You can say a lot with your eyes. In fact, science shows that eye contact is a cornerstone of non-verbal communication between individuals. 

The mutual gaze is a “two-way street”, a type of conversation “where each person signals as well as reads gaze information,” write Michelle Jarick and Alan Kingstone in their 2015 research paper, The duality of gaze.

Eye contact is undoubtedly important, agrees David Keatley, Director of Researchers in Behaviour Sequence Analysis (ReBSA) at the University of Lincoln, UK. “Eye contact can tell us if someone is listening and attending to us. It can tell us we have their attention. It can then show their emotion – concern, enjoyment, happiness, love,” he says.

It can indicate intimacy; we make more eye contact with people we like and are attracted to.
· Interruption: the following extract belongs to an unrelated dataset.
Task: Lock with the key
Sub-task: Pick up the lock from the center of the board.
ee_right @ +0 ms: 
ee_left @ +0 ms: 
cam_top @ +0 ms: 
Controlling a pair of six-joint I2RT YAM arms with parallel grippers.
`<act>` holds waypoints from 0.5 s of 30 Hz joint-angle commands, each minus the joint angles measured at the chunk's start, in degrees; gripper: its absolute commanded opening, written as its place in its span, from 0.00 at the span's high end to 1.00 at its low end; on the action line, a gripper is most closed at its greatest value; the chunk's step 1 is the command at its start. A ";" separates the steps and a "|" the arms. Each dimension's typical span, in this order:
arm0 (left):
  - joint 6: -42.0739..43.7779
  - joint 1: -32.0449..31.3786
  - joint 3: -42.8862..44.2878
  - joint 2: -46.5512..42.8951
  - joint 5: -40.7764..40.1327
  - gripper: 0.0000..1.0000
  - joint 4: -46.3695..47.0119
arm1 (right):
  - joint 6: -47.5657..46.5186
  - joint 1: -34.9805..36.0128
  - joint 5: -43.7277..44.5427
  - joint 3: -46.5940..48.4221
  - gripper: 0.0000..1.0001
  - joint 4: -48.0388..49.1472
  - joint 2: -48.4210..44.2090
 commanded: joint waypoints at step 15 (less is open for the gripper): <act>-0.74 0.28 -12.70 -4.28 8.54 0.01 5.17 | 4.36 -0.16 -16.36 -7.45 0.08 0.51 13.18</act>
Research shows that eye contact can signal different things. It can indicate intimacy; we make more eye contact with people we like and are attracted to. One study cited by Jarick and Kingstone found that “[s]trangers have reported feelings of passionate love after spending only two minutes engaged in unbroken eye contact.”

It can also telegraph dominance. Jarick and Kingstone found that individuals in a competitive relationship could maintain eye contact for longer than normal periods. However, when the social relationship was cooperative, eye contact was very difficult to sustain, and talking became very frequent, they write. We hold the gaze of adversaries and lovers longer than friends and strangers.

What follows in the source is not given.